Making the switch from single vision lenses (SVLs) to progressive additional lenses (PALs) can increase working distance for pre-presbyopic adult computer users, a recent study found. Researchers from Hong Kong prescribed SVLs and PVLs designed for handheld digital device use for pre-presbyopic computer users from two age groups: 18 to 25 and 30 to 40. They then measured working distance and refractive shift while the patients played a video game immediately after lens delivery and again one month later.

One month after switching from SVLs to PALs, working distance results increased in both age groups, and there was a small but notable positive refractive shift in the older age group. The study found the changes in working distance were correlated with myopic error, while the positive refractive shift in the older group was correlated with amplitude of accommodation both immediately and one month later.

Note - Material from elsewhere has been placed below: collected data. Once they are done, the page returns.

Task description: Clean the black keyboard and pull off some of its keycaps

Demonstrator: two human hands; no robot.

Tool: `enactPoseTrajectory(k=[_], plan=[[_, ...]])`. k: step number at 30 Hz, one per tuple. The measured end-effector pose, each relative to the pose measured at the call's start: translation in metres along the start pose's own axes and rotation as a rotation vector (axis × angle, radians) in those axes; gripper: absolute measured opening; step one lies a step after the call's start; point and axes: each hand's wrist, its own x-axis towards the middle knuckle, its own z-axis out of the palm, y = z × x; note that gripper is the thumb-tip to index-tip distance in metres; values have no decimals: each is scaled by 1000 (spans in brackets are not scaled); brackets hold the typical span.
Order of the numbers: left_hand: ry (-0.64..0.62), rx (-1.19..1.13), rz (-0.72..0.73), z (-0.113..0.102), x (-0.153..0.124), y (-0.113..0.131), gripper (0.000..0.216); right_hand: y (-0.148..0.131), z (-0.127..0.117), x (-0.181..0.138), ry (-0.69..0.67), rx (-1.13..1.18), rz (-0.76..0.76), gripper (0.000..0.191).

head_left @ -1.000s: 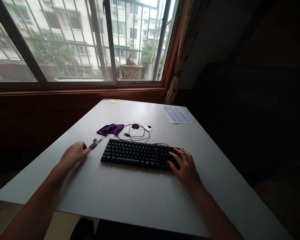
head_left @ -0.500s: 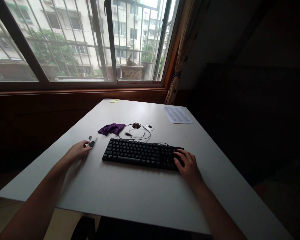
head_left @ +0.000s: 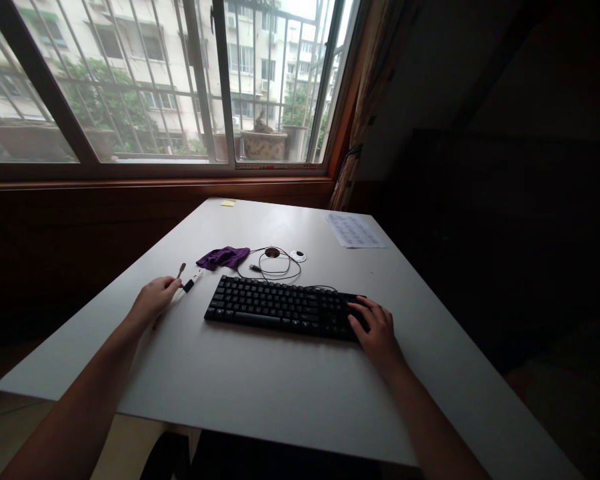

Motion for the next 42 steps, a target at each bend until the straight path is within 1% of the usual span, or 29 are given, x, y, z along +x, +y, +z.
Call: enactPoseTrajectory(k=[2,5,6,8,10,12,14,16,17,20,23,26,28,30,32,36,39,42], plan=[[66,-91,9,-3,-1,2,45,0,0,0,-7,7,15,30],[147,-411,-9,-10,-6,12,39,1,1,-2,-36,29,83,33],[143,-545,-23,-13,-9,17,37,1,2,-3,-46,43,117,36],[77,-767,-51,-17,-15,29,33,2,3,-5,-54,70,190,42],[-35,-851,-59,-16,-20,39,30,4,4,-5,-37,79,253,50],[-154,-840,-49,-9,-23,46,31,5,6,-6,-15,63,287,54],[-274,-781,-62,2,-26,49,34,6,7,-5,-6,44,311,57],[-341,-731,-89,15,-27,51,37,6,7,-5,-16,49,333,58],[-349,-724,-96,21,-28,53,37,5,6,-4,-25,63,350,58],[-307,-772,-120,31,-30,59,34,3,-1,-4,-65,155,398,61],[-241,-911,-198,31,-33,64,28,1,-11,-2,-73,295,438,62],[-139,-1113,-252,23,-37,62,23,-5,-18,-1,21,363,407,57],[-101,-1180,-249,15,-43,57,23,-11,-20,0,69,386,367,55],[-118,-1152,-227,6,-51,52,24,-17,-21,0,40,411,339,56],[-155,-1084,-211,-1,-59,47,27,-21,-21,0,-39,415,322,56],[-237,-989,-254,-10,-72,40,32,-21,-20,2,-142,355,320,44],[-266,-916,-249,-10,-73,40,34,-17,-16,2,-151,297,328,42],[-254,-862,-219,-4,-68,42,34,-15,-11,0,-103,236,324,47]])
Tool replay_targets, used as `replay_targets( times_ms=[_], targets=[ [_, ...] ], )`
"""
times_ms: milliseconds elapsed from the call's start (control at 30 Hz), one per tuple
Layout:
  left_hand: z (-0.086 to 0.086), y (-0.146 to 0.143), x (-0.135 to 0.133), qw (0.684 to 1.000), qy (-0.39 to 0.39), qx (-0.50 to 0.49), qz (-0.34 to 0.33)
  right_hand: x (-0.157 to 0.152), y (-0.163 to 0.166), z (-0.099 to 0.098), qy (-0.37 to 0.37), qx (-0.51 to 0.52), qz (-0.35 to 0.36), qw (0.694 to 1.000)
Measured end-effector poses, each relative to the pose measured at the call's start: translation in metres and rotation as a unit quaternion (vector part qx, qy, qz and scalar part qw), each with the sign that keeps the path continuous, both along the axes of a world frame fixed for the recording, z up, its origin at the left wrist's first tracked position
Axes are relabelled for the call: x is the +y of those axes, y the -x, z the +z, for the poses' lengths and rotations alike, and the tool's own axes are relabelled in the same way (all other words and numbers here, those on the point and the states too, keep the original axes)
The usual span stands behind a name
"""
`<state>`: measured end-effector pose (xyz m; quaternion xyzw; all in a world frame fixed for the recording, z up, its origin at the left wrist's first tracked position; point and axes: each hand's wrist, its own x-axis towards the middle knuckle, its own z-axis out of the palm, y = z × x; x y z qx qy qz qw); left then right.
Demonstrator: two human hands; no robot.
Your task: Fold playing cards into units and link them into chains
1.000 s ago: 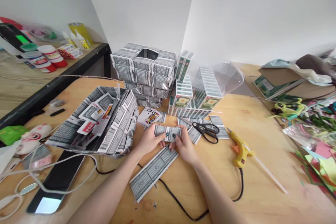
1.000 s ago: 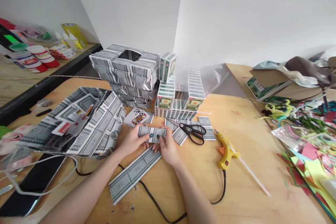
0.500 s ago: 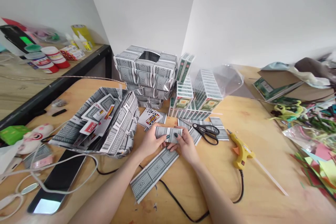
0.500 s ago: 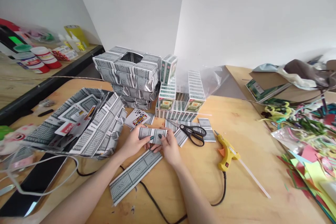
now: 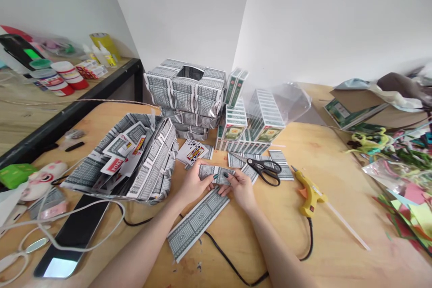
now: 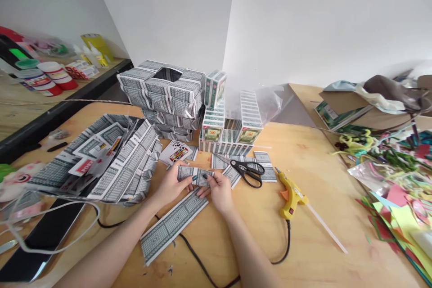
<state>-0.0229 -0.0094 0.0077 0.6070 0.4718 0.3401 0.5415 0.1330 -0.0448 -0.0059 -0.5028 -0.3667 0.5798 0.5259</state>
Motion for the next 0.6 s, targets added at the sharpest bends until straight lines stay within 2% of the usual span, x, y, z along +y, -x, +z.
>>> replay_targets(
  times_ms=[100,267,367,467,600],
  targets=[
    [0.000,0.000,-0.002,0.995,-0.077,0.027,0.050,0.000,0.000,0.002,-0.026,0.010,-0.015,1.000],
    [-0.001,0.004,0.002,0.980,-0.155,-0.010,0.121,0.001,-0.004,0.003,-0.097,0.005,-0.054,0.994],
    [-0.005,0.008,0.007,0.958,-0.218,0.055,0.179,0.002,-0.008,0.001,-0.141,-0.053,-0.074,0.986],
    [-0.007,0.010,0.009,0.937,-0.269,0.137,0.178,0.003,-0.010,-0.002,-0.146,-0.067,-0.095,0.982],
    [-0.005,0.009,0.007,0.940,-0.278,0.135,0.143,0.002,-0.011,-0.004,-0.146,-0.056,-0.118,0.981]
  ],
)
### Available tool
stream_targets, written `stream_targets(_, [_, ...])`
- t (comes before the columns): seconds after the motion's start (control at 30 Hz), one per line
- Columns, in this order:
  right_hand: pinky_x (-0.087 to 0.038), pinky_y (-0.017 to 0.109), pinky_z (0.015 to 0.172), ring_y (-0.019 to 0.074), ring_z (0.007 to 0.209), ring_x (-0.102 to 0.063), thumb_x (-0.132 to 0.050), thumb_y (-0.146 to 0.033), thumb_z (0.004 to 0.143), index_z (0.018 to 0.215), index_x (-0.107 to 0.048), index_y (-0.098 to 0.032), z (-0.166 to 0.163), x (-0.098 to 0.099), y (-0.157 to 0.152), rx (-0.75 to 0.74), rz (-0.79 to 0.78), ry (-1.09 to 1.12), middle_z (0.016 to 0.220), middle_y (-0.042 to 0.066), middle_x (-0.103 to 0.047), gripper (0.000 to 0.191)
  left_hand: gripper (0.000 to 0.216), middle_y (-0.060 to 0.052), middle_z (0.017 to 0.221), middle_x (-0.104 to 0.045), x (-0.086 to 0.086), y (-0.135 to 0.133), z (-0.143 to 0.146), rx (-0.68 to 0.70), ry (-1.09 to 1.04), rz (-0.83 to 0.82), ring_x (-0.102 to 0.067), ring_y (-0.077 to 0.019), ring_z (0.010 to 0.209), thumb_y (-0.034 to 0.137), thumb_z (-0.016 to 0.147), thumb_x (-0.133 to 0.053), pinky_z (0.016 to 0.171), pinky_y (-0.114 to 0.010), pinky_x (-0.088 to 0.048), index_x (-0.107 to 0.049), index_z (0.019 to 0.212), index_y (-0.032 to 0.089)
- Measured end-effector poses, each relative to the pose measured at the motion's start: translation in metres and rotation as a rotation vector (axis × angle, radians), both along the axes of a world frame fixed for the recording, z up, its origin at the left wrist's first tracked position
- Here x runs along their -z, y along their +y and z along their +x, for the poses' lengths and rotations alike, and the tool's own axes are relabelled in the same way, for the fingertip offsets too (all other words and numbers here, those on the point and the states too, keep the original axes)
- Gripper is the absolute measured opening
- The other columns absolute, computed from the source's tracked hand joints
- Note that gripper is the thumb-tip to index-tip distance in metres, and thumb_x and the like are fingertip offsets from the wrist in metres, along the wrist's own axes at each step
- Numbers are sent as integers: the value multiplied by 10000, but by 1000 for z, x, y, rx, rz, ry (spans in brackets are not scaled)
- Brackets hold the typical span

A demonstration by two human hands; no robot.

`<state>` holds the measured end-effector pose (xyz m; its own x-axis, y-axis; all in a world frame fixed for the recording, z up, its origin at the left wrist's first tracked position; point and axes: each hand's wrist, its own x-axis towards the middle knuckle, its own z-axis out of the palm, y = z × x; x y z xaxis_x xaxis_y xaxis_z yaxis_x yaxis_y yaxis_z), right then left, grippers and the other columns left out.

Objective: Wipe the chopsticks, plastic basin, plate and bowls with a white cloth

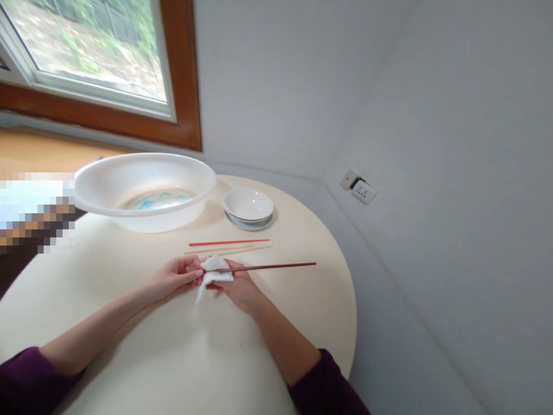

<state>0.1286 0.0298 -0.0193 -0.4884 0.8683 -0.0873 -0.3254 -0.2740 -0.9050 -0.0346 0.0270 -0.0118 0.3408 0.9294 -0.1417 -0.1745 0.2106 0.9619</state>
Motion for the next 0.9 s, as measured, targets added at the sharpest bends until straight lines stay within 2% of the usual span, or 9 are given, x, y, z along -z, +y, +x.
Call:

“Interestingly, those who preferred PALs or SVLs at the end of the wearing period also rated PALs as causing less ‘eye pain,’ ‘eye redness’ and ‘increased sensitivity to light,’” the study said. “However, these ratings should be interpreted carefully when prescribing spectacle lenses in ophthalmic practice because higher subjective ratings for PALs are associated with different sets of biometric parameters in the two age cohorts.”

Going forward, the researchers believe future studies should address “whether these impacts of lens design could interfere with the effectiveness of optical intervention on myopia development.”

Kee CS, Leung TW, Kan KH, Lam CH. Effects of progressive addition lens wear on digital work in pre-presbyopes. Optom Vis Sci. 2018;95(5):457-67.